Researchers have long theorized that chemical reactions with rocks absorbed much of the oxygen from the environment. The latest study from MIT proposes that living organisms may have also played a role in consuming it.
The team discovered evidence that certain microbes evolved the enzyme that utilizes oxygen well before the GOE. Organisms living in proximity to cyanobacteria might have used this enzyme to quickly metabolize small amounts of oxygen as it was produced. If this is the case, early life could have contributed to the slow accumulation of oxygen in the atmosphere over hundreds of millions of years.
"This significantly alters our understanding of aerobic respiration," states Fatima Husain, a postdoctoral researcher in MIT's Department of Earth, Atmospheric and Planetary Sciences (EAPS). "Our study supports the emerging narrative that life may have been utilizing oxygen much earlier than previously assumed, highlighting the remarkable adaptability of life throughout Earth's history."
Co-authors of the study include Gregory Fournier, an associate professor of geobiology at MIT, alongside Haitao Shang and Stilianos Louca from the University of Oregon.
Tracing the Origins of Aerobic Respiration
This research builds on years of work at MIT aimed at reconstructing the history of oxygen on Earth. Earlier studies established that cyanobacteria began oxygen production around 2.9 billion years ago, while oxygen did not permanently accumulate in the atmosphere until roughly 2.33 billion years ago during the GOE.
For Husain and her colleagues, this lengthy gap raises an important question.
"We know that oxygen-producing microorganisms existed well before the GOE," Husain notes. "It was natural to inquire whether any life forms at that time could have utilized that oxygen for aerobic respiration."
If some organisms were already consuming oxygen, even in modest quantities, they might have played a role in keeping atmospheric levels low for an extended period.
To investigate this hypothesis, the researchers focused on heme copper oxygen reductases, enzymes critical for aerobic respiration as they convert oxygen into water. These enzymes are present in most oxygen-breathing organisms today, from bacteria to humans.
"We concentrated on the core of this enzyme in our analyses because that's where the reaction with oxygen occurs," Husain elaborates.
Mapping Enzymes on the Tree of Life
The team aimed to determine when this enzyme first appeared. They identified its genetic sequence and searched extensive genome databases containing millions of species for matching sequences.
"The most challenging aspect of this work was managing the vast amount of data," Fournier explains. "This enzyme is ubiquitous and found in most modern organisms. Consequently, we needed to sample and filter the data to create a representative dataset that was manageable for computation."

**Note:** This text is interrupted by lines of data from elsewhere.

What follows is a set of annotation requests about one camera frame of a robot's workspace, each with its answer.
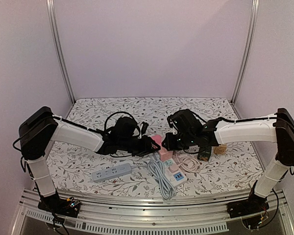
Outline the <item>dark green cube adapter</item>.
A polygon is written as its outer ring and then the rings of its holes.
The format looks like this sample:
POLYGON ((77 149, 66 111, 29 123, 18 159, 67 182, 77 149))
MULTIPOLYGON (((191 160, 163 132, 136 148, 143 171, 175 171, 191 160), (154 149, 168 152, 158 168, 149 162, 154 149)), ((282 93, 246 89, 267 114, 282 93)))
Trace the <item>dark green cube adapter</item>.
POLYGON ((199 153, 197 154, 197 159, 199 161, 208 162, 211 157, 212 147, 211 146, 203 146, 199 149, 199 153))

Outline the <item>beige cube socket adapter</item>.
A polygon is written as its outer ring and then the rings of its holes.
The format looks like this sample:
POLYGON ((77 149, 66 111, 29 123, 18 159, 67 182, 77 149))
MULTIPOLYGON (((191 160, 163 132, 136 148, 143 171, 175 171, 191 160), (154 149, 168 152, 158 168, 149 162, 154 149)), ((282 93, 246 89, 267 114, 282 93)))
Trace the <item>beige cube socket adapter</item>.
POLYGON ((216 155, 225 155, 227 151, 227 145, 226 144, 221 144, 219 146, 215 146, 213 148, 213 153, 216 155))

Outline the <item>white power strip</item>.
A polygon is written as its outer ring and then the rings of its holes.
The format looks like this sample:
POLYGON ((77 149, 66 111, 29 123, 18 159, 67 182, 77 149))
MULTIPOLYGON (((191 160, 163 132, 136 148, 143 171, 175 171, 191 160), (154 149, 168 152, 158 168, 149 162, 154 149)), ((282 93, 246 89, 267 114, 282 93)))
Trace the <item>white power strip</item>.
POLYGON ((160 160, 160 162, 164 165, 165 177, 173 187, 176 188, 188 181, 188 178, 173 158, 160 160))

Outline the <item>grey-blue power strip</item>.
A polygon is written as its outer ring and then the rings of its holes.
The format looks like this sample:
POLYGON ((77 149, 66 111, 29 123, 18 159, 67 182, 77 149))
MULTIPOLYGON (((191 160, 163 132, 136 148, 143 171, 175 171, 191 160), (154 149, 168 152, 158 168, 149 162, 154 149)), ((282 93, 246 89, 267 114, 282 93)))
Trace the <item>grey-blue power strip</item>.
POLYGON ((130 164, 121 164, 111 168, 99 170, 92 173, 92 179, 95 183, 100 183, 106 180, 118 178, 132 173, 130 164))

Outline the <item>pink plug adapter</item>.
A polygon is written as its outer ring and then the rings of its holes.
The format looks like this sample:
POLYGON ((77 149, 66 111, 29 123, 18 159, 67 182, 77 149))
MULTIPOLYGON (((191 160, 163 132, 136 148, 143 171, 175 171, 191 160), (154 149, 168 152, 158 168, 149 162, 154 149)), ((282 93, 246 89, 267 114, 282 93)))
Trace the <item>pink plug adapter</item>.
POLYGON ((162 147, 162 136, 154 135, 151 137, 160 147, 162 147))

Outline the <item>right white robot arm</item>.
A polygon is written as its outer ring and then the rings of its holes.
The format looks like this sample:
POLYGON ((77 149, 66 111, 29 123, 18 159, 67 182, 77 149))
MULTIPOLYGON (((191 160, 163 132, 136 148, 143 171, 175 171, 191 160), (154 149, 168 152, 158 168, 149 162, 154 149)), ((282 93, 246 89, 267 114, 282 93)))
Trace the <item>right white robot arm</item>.
POLYGON ((244 141, 277 144, 275 157, 244 201, 243 207, 247 213, 255 213, 290 167, 294 166, 294 120, 285 108, 264 117, 234 120, 219 117, 208 121, 185 109, 170 115, 167 122, 172 132, 165 134, 162 146, 168 151, 244 141))

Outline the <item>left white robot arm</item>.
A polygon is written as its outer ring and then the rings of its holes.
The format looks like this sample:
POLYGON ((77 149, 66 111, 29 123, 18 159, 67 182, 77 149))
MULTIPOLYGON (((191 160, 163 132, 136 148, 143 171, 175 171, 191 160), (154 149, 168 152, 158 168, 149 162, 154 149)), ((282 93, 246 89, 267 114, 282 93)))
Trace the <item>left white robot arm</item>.
POLYGON ((99 155, 114 155, 118 151, 142 157, 160 150, 159 144, 146 135, 148 124, 137 123, 127 112, 119 112, 114 126, 104 123, 102 130, 92 129, 55 115, 43 106, 19 127, 19 137, 12 143, 21 153, 23 169, 29 170, 45 206, 60 212, 63 202, 52 181, 45 159, 50 142, 61 142, 90 150, 99 155))

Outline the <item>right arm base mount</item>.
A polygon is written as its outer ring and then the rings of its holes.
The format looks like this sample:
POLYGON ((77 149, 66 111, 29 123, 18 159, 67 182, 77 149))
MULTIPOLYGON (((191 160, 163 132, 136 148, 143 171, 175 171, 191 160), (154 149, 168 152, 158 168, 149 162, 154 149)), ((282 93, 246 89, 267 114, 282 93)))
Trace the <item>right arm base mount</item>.
POLYGON ((269 209, 269 204, 266 197, 257 196, 252 188, 247 199, 230 202, 226 207, 230 218, 236 218, 266 211, 269 209))

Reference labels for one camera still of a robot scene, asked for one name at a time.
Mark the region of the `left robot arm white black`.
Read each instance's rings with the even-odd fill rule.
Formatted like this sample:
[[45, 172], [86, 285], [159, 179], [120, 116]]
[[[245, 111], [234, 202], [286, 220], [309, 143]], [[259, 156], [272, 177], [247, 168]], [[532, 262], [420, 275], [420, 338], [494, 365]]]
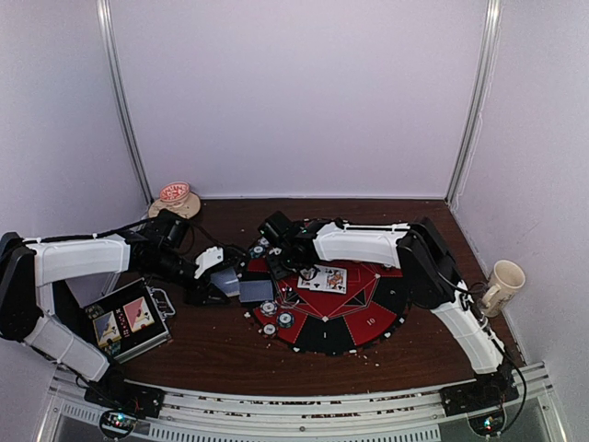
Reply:
[[160, 390], [141, 392], [125, 380], [120, 356], [159, 343], [167, 326], [148, 279], [176, 285], [193, 306], [226, 304], [212, 281], [246, 252], [214, 241], [193, 260], [179, 254], [193, 229], [168, 210], [124, 227], [82, 235], [1, 238], [1, 337], [23, 343], [71, 370], [89, 401], [142, 411]]

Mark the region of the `green fifty chips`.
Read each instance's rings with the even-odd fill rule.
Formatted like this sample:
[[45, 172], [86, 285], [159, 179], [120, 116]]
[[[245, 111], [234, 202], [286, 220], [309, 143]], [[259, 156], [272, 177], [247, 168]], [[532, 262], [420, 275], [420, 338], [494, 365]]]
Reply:
[[288, 311], [283, 311], [277, 316], [277, 324], [281, 328], [291, 328], [295, 323], [295, 316]]
[[265, 255], [267, 248], [262, 245], [256, 245], [249, 250], [252, 259], [258, 259]]

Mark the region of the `king of diamonds card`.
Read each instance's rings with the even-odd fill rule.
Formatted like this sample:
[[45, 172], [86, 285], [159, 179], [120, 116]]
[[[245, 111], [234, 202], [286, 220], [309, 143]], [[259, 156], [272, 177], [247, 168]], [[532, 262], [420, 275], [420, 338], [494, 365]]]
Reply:
[[310, 287], [314, 274], [315, 273], [312, 271], [301, 271], [298, 276], [297, 286], [299, 288]]

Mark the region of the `dealt card sector three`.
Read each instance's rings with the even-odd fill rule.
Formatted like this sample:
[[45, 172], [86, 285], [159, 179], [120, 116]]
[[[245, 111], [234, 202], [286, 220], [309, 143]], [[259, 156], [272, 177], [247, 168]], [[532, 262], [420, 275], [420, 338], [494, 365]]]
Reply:
[[260, 303], [274, 299], [274, 286], [271, 280], [245, 281], [239, 283], [241, 303]]

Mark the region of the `blue playing card deck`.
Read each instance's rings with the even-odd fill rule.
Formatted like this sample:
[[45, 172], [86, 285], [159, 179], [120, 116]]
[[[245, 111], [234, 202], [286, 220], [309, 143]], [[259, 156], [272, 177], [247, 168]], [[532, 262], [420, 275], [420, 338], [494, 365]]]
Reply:
[[240, 283], [233, 268], [226, 268], [211, 274], [211, 282], [227, 297], [240, 295]]

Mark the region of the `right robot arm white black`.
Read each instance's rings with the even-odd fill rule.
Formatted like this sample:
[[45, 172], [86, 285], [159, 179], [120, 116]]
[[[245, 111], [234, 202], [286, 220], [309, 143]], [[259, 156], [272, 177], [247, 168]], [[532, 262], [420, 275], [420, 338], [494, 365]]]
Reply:
[[296, 286], [285, 297], [311, 293], [349, 296], [352, 277], [338, 262], [379, 264], [400, 271], [400, 293], [407, 303], [431, 311], [452, 333], [475, 372], [463, 387], [442, 389], [445, 413], [455, 415], [525, 401], [525, 378], [492, 330], [456, 269], [456, 261], [429, 218], [420, 223], [391, 226], [351, 225], [337, 218], [292, 221], [282, 212], [269, 216], [259, 228], [273, 247], [267, 261], [278, 284], [296, 275]]

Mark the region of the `clear acrylic dealer button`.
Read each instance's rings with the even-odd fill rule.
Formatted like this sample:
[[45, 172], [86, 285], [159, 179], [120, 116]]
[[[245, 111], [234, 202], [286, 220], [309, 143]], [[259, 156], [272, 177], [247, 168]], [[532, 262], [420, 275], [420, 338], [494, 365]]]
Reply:
[[280, 308], [295, 308], [300, 303], [300, 296], [292, 287], [286, 287], [276, 298]]

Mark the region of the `king of spades card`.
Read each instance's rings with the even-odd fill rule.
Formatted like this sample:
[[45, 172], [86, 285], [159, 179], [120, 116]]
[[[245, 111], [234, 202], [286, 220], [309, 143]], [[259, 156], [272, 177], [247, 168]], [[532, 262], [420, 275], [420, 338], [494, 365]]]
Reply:
[[347, 290], [347, 270], [327, 267], [325, 270], [325, 290], [331, 293], [345, 294]]

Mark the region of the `brown hundred chip sector two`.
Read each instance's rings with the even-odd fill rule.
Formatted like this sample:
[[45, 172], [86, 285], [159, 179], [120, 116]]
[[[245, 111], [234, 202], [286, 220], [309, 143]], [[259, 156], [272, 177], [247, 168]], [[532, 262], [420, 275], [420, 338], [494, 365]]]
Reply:
[[277, 333], [277, 328], [274, 324], [269, 323], [269, 324], [265, 324], [262, 328], [261, 328], [261, 333], [265, 338], [273, 338], [276, 333]]

After refining the data to several thousand species, the researchers placed the enzyme sequences onto an evolutionary tree of life, allowing them to estimate when various branches emerged.
When fossil evidence was available for specific organisms, the scientists used their estimated ages to anchor that branch of the tree. By applying multiple fossil-based time points, they enhanced their estimates for when the enzyme evolved.
Their analysis traced the enzyme back to the Mesoarchean era, which spanned from 3.2 to 2.8 billion years ago. The researchers believe this is when the enzyme, and the capacity to utilize oxygen, first emerged, predating the GOE by several hundred million years.
The findings suggest that shortly after cyanobacteria began producing oxygen, other organisms evolved the mechanisms to consume it. Microbes living near cyanobacteria may have quickly absorbed the oxygen being released, potentially hindering the atmospheric buildup for hundreds of millions of years.
"Collectively, MIT's research has filled in the gaps in our understanding of how Earth's oxygenation unfolded," Husain concludes. "The pieces of the puzzle are coming together, emphasizing how life managed to diversify and thrive in this newly oxygenated environment."
This research received partial support from the Research Corporation for Science Advancement Scialog program.